ABOUT THIS TASK —
The data below should be restated word for word, with every picture omitted.

SUPPLIED INFORMATION: Begin

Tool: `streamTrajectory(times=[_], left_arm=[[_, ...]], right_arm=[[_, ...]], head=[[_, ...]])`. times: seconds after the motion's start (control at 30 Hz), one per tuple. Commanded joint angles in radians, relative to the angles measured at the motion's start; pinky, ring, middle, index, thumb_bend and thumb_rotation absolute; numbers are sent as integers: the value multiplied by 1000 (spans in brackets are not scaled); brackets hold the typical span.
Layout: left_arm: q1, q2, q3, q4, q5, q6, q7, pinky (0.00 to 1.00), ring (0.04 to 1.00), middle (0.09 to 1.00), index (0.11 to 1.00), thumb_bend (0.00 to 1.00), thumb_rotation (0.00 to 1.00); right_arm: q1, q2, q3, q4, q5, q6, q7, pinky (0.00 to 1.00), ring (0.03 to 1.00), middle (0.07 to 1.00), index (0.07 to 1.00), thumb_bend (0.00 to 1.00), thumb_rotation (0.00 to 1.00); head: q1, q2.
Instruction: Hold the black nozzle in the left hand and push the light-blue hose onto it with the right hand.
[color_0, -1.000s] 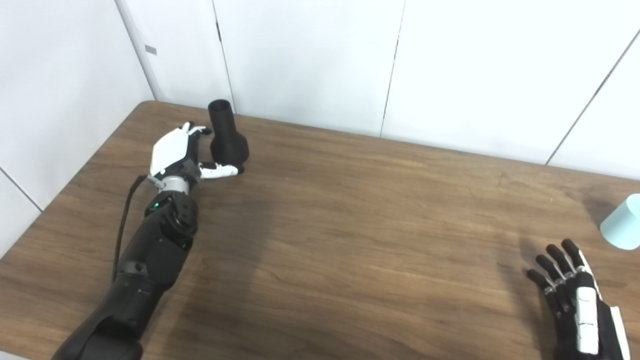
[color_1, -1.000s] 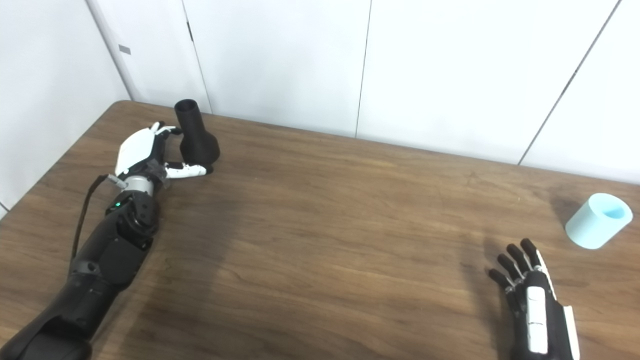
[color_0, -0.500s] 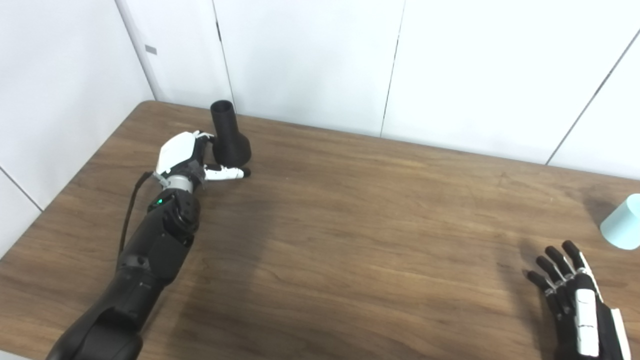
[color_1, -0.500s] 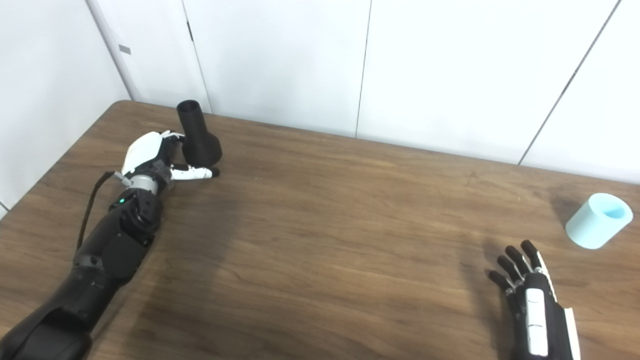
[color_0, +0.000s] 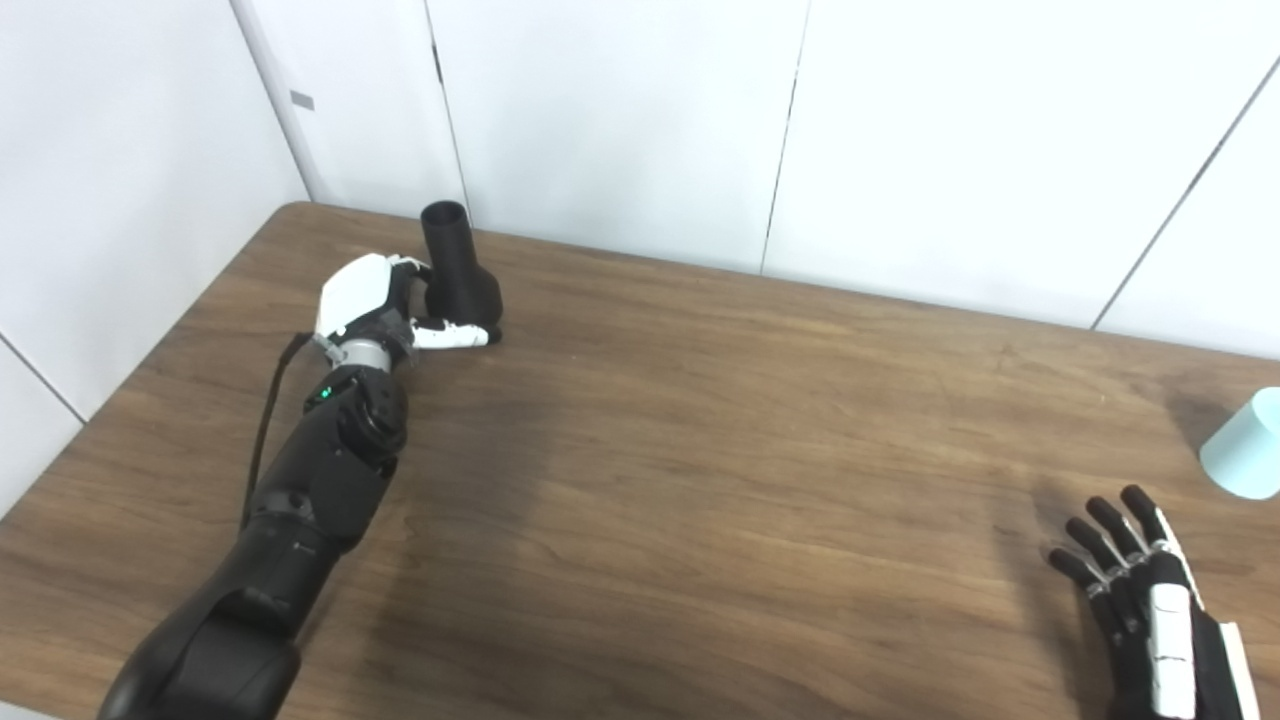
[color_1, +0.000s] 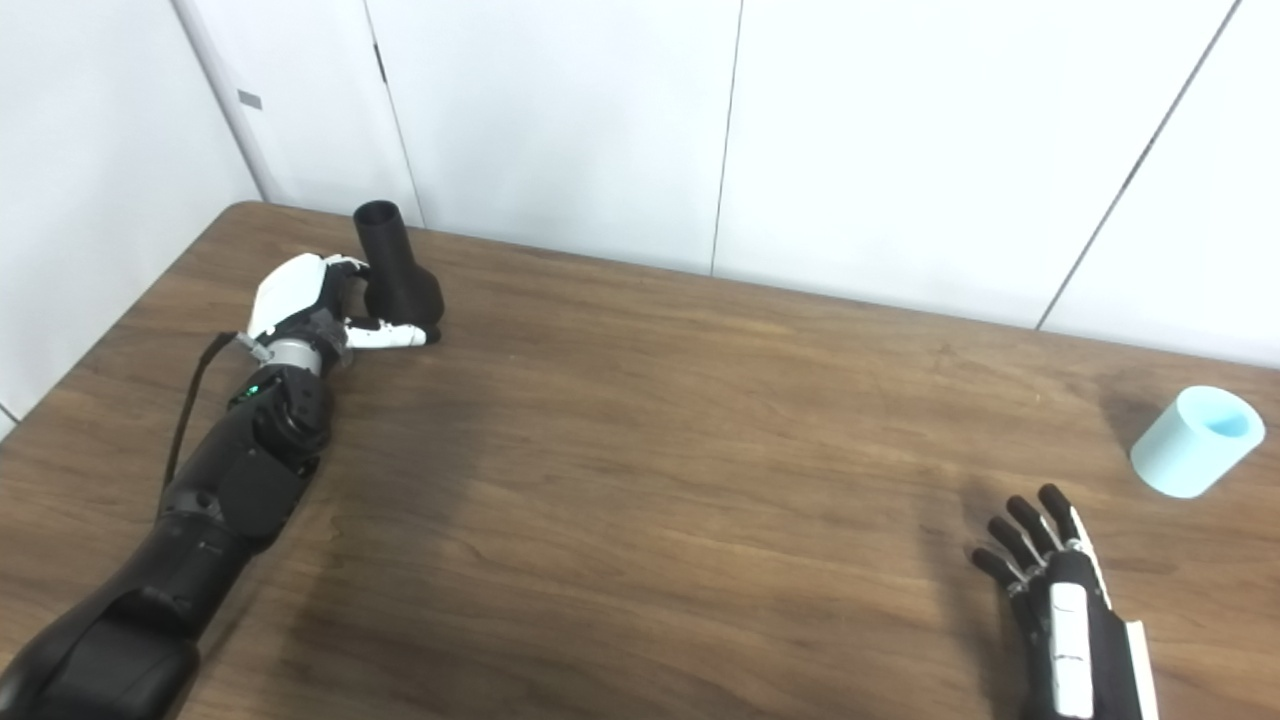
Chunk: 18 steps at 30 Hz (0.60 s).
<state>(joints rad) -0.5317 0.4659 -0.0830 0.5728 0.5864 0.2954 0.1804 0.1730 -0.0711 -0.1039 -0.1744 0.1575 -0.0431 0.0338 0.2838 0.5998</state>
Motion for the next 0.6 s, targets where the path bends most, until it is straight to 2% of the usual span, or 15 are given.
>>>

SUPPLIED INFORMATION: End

RESPONSE AREA —
Tool: `streamTrajectory(times=[_], left_arm=[[_, ...]], right_arm=[[_, ...]], head=[[_, ...]])`. times: seconds after the motion's start (control at 30 Hz), one per tuple. Commanded joint angles in radians, relative to the angles measured at the motion's start; pinky, ring, middle, index, thumb_bend and thumb_rotation absolute; numbers are sent as integers: the value multiplied by 1000 (spans in brackets are not scaled); brackets hold the typical span.
Layout: left_arm: q1, q2, q3, q4, q5, q6, q7, pinky (0.00 to 1.00), ring (0.04 to 1.00), middle (0.09 to 1.00), index (0.11 to 1.00), thumb_bend (0.00 to 1.00), thumb_rotation (0.00 to 1.00); right_arm: q1, q2, q3, q4, q5, q6, q7, pinky (0.00 to 1.00), ring (0.03 to 1.00), middle (0.07 to 1.00), index (0.07 to 1.00), thumb_bend (0.00 to 1.00), thumb_rotation (0.00 to 1.00); head: q1, q2.
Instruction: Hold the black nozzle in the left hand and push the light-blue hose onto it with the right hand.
[color_0, -1.000s] 
[color_1, -1.000s] 
[color_0, -0.500s] 
[color_1, -0.500s] 
[color_0, +0.000s] 
[color_1, +0.000s] 
Chunk: 18 steps at 30 Hz (0.60 s).
<state>(joints rad) -0.5317 0.4659 -0.0830 0.5728 0.5864 0.2954 0.1804 0.1730 -0.0711 -0.1039 -0.1744 0.1575 -0.0431 0.0338 0.2838 0.5998</state>
Motion for the next 0.6 s, targets where the path bends most, until it is straight to 2% of the usual span, or 15 are given.
>>>

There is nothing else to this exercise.